- WHAT YOU HAVE TO DO -
The required output is the lines below from the line containing "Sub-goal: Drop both" to the line containing "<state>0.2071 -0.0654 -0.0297", inclusive, retyped exactly. No other lines belong in it.

Segment Start: DATA PROVIDED

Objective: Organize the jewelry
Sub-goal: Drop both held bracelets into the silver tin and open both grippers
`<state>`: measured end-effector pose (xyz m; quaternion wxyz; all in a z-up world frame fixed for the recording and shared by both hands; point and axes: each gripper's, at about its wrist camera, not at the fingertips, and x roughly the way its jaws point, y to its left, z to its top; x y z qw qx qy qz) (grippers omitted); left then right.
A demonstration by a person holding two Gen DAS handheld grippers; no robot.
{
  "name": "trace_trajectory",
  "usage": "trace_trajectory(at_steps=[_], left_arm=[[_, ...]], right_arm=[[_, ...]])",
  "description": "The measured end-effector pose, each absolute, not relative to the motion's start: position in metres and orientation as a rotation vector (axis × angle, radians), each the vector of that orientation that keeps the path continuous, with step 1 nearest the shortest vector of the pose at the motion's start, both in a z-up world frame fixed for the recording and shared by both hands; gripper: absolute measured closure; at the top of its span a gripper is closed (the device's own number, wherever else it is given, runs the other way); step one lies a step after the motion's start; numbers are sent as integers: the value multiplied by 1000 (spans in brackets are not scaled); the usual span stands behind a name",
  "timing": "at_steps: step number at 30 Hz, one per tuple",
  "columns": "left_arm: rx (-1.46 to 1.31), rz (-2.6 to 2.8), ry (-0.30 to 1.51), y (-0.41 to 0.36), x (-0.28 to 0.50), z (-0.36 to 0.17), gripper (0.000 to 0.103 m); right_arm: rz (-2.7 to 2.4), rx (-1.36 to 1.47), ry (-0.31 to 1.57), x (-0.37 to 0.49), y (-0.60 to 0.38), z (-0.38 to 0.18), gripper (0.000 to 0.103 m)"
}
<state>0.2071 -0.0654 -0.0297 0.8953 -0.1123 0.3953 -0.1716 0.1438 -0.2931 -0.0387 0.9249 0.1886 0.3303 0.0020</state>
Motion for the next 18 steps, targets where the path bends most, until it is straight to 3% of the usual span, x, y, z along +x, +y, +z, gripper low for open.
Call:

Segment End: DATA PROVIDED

- SOLUTION TO THE EXERCISE -
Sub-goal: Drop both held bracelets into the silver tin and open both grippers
`<state>`: measured end-effector pose (xyz m; quaternion wxyz; all in a z-up world frame fixed for the recording and shared by both hands; point and axes: each gripper's, at about its wrist camera, not at the fingertips, and x roughly the way its jaws point, y to its left, z to its top; x y z qw qx qy qz) (grippers omitted); left then right.
A demonstration by a person holding two Gen DAS handheld grippers; no robot.
{
  "name": "trace_trajectory",
  "usage": "trace_trajectory(at_steps=[_], left_arm=[[_, ...]], right_arm=[[_, ...]])",
  "description": "The measured end-effector pose, each absolute, not relative to the motion's start: position in metres and orientation as a rotation vector (axis × angle, radians), each the vector of that orientation that keeps the path continuous, with step 1 nearest the shortest vector of the pose at the motion's start, both in a z-up world frame fixed for the recording and shared by both hands; gripper: absolute measured closure; at the top of its span a gripper is closed (the device's own number, wherever else it is given, runs the other way); step one lies a step after the motion's start; numbers are sent as integers: the value multiplied by 1000 (spans in brackets are not scaled); the usual span stands behind a name",
  "timing": "at_steps: step number at 30 Hz, one per tuple",
  "columns": "left_arm: rx (-1.46 to 1.31), rz (-2.6 to 2.8), ry (-0.30 to 1.51), y (-0.41 to 0.36), x (-0.28 to 0.50), z (-0.36 to 0.17), gripper (0.000 to 0.103 m); right_arm: rz (-2.7 to 2.4), rx (-1.36 to 1.47), ry (-0.31 to 1.57), x (-0.37 to 0.49), y (-0.60 to 0.38), z (-0.38 to 0.18), gripper (0.000 to 0.103 m)"
}
<state>0.2071 -0.0654 -0.0297 0.8953 -0.1123 0.3953 -0.1716 0.1438 -0.2931 -0.0387 0.9249 0.1886 0.3303 0.0020</state>

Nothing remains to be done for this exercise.